The Texture Monster is on the hunt.
We all must remain watchful for no painting is completely safe.
When The Texture Monster attacks, it will SMASH your subtle values, PUMMEL your perspective, SKEW your sense of scale and CONFUSE your compositions.
…unless you trap it and tame it.
So how can you protect your paintings?
You will need three ancient weapons to trap and tame The Texture Monster.
In this post I’ll teach you how to use these ancient weapons with a horror story, a history lesson, a video tutorial and a Downloadable PDF that you can share, print, load onto your mobile device etc…
So read on.
…if you dare.
The Attack Of The Texture Monster:
Here’s how the horror story goes…
While you gather reference and work out your thumbnails your patience and focus lead to some of the most promising studies you’ve ever sketched.
The promise of those studies supports an elegant line drawing and your confidence builds.
Then you establish a strong mood with your value study and score yet another remarkable victory in your color comps which are inventive and dramatic.
Then it becomes clear.
You’re crafting a masterpiece.
You proceed into Photoshop (or your painting program of choice) carefully, concentrating, taking your time, being decisive with each brush stroke…

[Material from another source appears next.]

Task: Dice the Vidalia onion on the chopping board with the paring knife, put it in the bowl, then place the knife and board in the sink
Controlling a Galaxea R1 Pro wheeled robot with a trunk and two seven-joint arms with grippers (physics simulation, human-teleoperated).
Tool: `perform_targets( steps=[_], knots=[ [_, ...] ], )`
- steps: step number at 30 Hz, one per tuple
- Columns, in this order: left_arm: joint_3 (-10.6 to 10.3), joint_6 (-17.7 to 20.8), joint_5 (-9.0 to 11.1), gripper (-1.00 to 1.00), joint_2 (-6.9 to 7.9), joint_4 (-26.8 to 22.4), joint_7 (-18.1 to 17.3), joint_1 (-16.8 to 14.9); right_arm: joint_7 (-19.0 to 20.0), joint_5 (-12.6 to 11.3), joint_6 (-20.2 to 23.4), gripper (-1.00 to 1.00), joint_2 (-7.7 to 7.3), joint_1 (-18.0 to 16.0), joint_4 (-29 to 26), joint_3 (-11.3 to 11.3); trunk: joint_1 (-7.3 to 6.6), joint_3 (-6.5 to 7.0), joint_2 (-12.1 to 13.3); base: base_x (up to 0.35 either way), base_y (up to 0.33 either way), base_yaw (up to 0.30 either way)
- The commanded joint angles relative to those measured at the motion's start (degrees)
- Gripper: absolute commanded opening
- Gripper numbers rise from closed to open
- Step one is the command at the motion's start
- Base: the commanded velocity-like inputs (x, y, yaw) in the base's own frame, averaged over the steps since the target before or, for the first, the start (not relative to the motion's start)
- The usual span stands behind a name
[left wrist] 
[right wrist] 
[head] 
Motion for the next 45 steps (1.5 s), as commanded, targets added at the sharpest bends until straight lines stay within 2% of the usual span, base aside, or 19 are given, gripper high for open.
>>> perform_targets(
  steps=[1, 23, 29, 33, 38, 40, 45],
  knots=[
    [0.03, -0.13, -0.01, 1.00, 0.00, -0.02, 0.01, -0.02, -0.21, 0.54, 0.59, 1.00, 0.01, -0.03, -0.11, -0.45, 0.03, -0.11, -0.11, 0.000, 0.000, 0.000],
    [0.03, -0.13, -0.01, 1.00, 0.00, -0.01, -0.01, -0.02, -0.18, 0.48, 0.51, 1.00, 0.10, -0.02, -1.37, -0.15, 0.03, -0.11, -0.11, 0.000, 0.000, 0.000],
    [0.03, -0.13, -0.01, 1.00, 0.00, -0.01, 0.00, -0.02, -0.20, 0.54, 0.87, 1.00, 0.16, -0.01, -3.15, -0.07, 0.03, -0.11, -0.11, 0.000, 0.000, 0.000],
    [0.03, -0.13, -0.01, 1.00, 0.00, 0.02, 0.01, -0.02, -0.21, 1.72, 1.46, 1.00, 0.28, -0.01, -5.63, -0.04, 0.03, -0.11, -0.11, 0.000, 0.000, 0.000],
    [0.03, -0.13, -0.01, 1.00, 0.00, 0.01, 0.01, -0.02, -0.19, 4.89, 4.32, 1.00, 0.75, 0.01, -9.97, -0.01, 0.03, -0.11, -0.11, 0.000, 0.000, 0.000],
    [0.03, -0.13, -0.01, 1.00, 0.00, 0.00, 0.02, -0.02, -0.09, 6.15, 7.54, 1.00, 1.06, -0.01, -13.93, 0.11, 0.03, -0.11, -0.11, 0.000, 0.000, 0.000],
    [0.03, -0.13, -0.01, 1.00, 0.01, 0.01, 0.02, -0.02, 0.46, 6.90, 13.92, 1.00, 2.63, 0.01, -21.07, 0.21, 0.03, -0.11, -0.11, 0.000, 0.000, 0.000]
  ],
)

But as the hours pass, “finish fatigue” sets in and the temptation to rush and cut corners intensifies.
So you bust out your texture brushes and your scatter brushes hoping to speed things up. You apply some photo textures here and there.
You manage to control these digital conveniences at first but eventually you get a little lazy and let your guard down…
Then, in what seems like an instant, The Texture Monster strikes and devours everything for which you worked so hard.
You Never Even Saw It Coming…
Your sky looks like an ocean, your mountains like a pile of melted crayons, your rocks and trees like they came from a model railroad.
Your caustic cross hatching of ten-times-too-many brush strokes could induce vertigo and even though you won’t admit it…
Your clouds look like bird poop.
You fight back with everything you can think of…
Levels, Brightness/ Contrast, Hue Shifts, Curves, Layer Opacity, Airbrush, Gradients, Undo, Redo, MORE TEXTURE and brush stroke after brush stroke after brush stroke after brush stroke after brush stroke after brush stroke…
But nothing works. The painting just gets worse and worse.
As dawn breaks through the window of your studio, you collapse, face-down, on your Wacom tablet, exhausted.
The stylus slips out of your RSI-afflicted-hand and falls in slow motion to the ground…
You muster just enough strength to close the file and move it to the Trash.
The Texture Monster wins again.
Terrifying, I know.
Warn your friends…
But Take Heart, Fellow Painters!
The Texture Monster has been defeated many times throughout history.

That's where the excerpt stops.